Work instruction:
Nothing but the lines from the one containing "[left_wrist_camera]" through the one containing "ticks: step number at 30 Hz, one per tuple", both included, should be given again, each exactly as written below.

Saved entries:
------------------------------------------------

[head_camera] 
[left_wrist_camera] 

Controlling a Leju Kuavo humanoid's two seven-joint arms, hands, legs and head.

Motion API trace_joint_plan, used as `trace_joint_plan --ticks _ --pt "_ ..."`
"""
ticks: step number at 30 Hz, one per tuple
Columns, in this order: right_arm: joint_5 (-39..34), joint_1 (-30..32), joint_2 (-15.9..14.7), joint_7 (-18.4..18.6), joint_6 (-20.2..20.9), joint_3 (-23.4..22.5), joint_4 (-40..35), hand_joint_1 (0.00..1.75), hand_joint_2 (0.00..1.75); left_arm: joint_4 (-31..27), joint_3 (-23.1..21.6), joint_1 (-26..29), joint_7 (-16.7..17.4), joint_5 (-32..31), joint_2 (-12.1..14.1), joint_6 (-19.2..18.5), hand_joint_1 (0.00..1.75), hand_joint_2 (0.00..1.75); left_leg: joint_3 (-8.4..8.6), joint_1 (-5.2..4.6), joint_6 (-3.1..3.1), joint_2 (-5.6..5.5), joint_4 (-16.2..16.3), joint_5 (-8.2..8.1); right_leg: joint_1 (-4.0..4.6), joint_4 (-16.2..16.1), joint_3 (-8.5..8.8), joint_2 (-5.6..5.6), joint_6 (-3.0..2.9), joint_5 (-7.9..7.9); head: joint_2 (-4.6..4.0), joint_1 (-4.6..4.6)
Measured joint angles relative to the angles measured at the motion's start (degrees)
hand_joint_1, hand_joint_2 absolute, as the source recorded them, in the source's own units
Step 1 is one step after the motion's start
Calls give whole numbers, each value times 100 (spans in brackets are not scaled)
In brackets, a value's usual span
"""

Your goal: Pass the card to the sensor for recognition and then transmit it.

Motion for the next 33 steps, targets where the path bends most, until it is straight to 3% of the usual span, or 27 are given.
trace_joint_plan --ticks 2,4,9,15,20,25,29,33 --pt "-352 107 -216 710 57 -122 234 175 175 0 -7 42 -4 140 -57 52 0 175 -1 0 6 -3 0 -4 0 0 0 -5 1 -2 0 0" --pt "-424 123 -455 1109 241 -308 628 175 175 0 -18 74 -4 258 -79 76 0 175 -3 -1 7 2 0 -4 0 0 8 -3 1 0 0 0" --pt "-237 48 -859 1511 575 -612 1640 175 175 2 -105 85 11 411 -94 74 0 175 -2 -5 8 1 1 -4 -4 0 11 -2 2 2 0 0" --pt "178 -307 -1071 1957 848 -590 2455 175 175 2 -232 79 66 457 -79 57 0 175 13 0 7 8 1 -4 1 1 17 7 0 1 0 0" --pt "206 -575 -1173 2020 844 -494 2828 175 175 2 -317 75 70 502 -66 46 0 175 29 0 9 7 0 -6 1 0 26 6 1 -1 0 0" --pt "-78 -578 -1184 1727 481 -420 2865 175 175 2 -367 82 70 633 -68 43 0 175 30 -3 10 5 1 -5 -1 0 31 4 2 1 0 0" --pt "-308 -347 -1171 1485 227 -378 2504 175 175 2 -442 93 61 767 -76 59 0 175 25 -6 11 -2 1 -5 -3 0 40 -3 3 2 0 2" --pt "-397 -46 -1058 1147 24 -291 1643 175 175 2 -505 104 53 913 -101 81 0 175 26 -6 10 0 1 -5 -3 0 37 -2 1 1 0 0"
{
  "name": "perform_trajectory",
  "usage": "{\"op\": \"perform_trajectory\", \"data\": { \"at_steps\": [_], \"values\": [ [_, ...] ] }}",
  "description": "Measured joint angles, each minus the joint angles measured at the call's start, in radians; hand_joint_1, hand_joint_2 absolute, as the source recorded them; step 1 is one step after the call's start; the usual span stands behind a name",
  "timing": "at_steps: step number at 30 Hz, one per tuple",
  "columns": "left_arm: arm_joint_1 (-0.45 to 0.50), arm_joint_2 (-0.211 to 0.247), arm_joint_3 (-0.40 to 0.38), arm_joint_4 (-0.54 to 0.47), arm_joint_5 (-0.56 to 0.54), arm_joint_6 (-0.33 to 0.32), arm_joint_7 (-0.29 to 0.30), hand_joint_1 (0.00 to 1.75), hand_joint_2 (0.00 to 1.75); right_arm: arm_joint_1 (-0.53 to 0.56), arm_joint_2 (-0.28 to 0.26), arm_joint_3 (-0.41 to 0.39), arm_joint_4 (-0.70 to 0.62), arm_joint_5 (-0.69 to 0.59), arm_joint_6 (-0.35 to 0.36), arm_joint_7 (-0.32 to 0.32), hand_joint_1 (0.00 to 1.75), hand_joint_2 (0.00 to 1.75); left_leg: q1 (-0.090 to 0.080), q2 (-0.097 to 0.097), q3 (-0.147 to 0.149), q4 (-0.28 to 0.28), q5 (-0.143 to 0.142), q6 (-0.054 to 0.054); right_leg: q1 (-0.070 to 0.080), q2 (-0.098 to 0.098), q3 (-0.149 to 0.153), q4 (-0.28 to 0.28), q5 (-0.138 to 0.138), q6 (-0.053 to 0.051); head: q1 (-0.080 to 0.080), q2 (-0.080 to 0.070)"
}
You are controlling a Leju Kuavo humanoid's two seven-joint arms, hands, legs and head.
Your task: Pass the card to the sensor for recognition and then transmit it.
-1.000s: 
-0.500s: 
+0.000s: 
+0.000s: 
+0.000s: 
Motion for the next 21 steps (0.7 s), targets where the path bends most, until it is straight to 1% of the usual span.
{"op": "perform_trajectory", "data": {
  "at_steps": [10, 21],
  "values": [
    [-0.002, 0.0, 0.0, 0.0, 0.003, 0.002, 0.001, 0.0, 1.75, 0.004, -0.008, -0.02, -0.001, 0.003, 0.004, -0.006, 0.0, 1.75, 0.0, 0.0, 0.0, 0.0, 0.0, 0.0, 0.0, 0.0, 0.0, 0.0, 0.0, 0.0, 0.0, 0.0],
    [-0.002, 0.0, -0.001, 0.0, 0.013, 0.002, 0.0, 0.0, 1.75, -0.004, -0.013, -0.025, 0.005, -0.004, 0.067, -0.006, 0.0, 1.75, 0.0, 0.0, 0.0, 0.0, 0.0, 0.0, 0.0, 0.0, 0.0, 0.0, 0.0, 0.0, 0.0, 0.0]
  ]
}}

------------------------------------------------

Answer area:
[left_wrist_camera] 

Controlling a Leju Kuavo humanoid's two seven-joint arms, hands, legs and head.

Motion API trace_joint_plan, used as `trace_joint_plan --ticks _ --pt "_ ..."`
"""
ticks: step number at 30 Hz, one per tuple

The answer has been given, and the exercise is done.